Funny how touchy you guys are. 1500 excites me enough to go dig it out. Trolling is not my thing. I own it you don't and I'm lazy. Will post it this week. Now that I know how silly you are, how do I not get ripped off. I have boxes of collectable bike stuff so don't get all delete happy.


----------



## bobby jimmy (Feb 27, 2014)

*my stem*



scrubbinrims said:


> Maybe bobby jimmy had has enough of the relentless pursuit.
> Put it on ebay BJ (if you are not going to reply to my email)!
> Chris




Heard. I will dig it out soon.


----------



## old hotrod (Feb 27, 2014)

Deleted because I don't care...


----------



## bobby jimmy (Feb 27, 2014)

RJWess said:


> Why was the 'I have a Huffman putter stem in a box that I am not using' thread deleted? I believe it was posted by (bobby jimmy). Was it just a hoax to get people in a frenzy?




Quite a few pm's. A moderater is trying to twin flex a muscle. Cool...generate some interest.


----------



## bobby jimmy (Feb 27, 2014)

*my stem*



scrubbinrims said:


> Maybe bobby jimmy had has enough of the relentless pursuit.
> Put it on ebay BJ (if you are not going to reply to my email)!
> Chris




Wow just want to sell it for the highest price and will post a photo tomorrow.


----------



## bobby jimmy (Feb 27, 2014)

*my stem*

Maybe I was riding my bike?


----------



## cyclingday (Feb 27, 2014)

Obi-Wan Schwinnobi said:


> For a stem?... Does it help activate a worm hole to enable you to travel in time?

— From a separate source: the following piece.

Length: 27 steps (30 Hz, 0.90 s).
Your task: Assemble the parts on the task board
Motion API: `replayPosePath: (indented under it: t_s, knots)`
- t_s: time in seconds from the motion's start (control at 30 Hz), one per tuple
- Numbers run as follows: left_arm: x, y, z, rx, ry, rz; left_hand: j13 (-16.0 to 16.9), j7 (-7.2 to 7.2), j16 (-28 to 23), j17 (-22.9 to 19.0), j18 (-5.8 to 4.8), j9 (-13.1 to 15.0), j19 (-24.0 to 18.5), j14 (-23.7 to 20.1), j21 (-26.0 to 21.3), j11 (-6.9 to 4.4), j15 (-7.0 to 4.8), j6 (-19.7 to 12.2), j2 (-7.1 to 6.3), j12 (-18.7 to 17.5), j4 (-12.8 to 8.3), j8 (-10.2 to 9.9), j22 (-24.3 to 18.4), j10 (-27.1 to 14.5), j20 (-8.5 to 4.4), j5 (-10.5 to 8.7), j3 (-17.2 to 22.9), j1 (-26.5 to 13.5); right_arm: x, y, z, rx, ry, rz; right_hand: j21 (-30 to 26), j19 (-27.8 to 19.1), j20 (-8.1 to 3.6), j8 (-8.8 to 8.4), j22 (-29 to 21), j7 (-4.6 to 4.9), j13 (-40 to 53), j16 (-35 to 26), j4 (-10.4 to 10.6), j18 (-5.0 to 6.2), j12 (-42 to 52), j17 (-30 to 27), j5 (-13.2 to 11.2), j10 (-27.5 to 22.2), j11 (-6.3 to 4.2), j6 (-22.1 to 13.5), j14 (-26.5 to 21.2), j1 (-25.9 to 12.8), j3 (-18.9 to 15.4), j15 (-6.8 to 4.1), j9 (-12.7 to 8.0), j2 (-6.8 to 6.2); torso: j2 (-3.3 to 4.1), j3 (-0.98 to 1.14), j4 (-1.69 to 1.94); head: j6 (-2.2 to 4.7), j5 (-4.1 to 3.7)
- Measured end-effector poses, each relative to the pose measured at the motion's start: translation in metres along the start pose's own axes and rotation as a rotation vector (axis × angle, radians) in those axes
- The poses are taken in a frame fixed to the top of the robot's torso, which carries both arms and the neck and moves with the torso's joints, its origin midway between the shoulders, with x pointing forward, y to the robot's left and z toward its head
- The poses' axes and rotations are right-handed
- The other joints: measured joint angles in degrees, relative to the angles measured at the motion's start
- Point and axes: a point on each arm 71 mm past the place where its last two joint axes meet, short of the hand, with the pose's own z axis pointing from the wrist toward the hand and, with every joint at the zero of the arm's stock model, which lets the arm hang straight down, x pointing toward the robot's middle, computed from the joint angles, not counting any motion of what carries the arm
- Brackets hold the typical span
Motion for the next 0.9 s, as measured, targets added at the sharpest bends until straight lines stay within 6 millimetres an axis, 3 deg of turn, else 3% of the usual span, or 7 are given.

Well, we were just talking about $1,500 dollar Motorbike tanks in another thread, and this stem is a hell of a lot more scarce than a Motorbike tank, and I need one, so what the hell!
You only live once, and money is made everyday. An original Putter stem hasn't been made for over 75 years.
I know its crazy, but you guys are brutal! How else am I going to get an og putter stem?


----------



## Freqman1 (Feb 28, 2014)

If you are looking to see what something is worth you can either post in "general" or the appropriate category e.g. "balloon tire" and ask "what do you think this is worth?" If you want to run an auction then you go to Ebay. The for sale section is for items that that you know how much you want-not fishing for highest price. V/r Shawn


----------



## RJWess (Feb 28, 2014)

cyclingday said:


> Well, we were just talking about $1,500 dollar Motorbike tanks in another thread, and this stem is a hell of a lot more scarce than a Motorbike tank, and I need one, so what the hell!
> You only live once, and money is made everyday. An original Putter stem hasn't been made for over 75 years.
> I know its crazy, but you guys are brutal! How else am I going to get an og putter stem?




I agree with you.


----------



## Freqman1 (Feb 28, 2014)

If ya got it spend it! The last real one I was offered was $450. These are rare but that is borderline crazy (no offense Marty) money for that part. I believe this might be one of those anomalies Tim talked about in the Motorbike tank thread! V/r Shawn


----------



## cyclingday (Feb 28, 2014)

Freqman1 said:


> If ya got it spend it! The last real one I was offered was $450. These are rare but that is borderline crazy (no offense Marty) money for that part. I believe this might be one of those anomalies Tim talked about in the Motorbike tank thread! V/r Shawn




 Yeah, I agree, but there seems to be some heady competition for this little gem, that none of us have even seen yet.  One things for sure, that if Bobby Jimmy didn't much feel like digging around for it, he sure does now.
 The one I need is the Firestone type, and somehow I doubt that this one will be that type, so it may sell for $450 afterall.


----------



## Hubs-n-Spokes (Feb 28, 2014)

bobby jimmy said:


> Quite a few pm's. A moderater is trying to twin flex a muscle. Cool...generate some interest.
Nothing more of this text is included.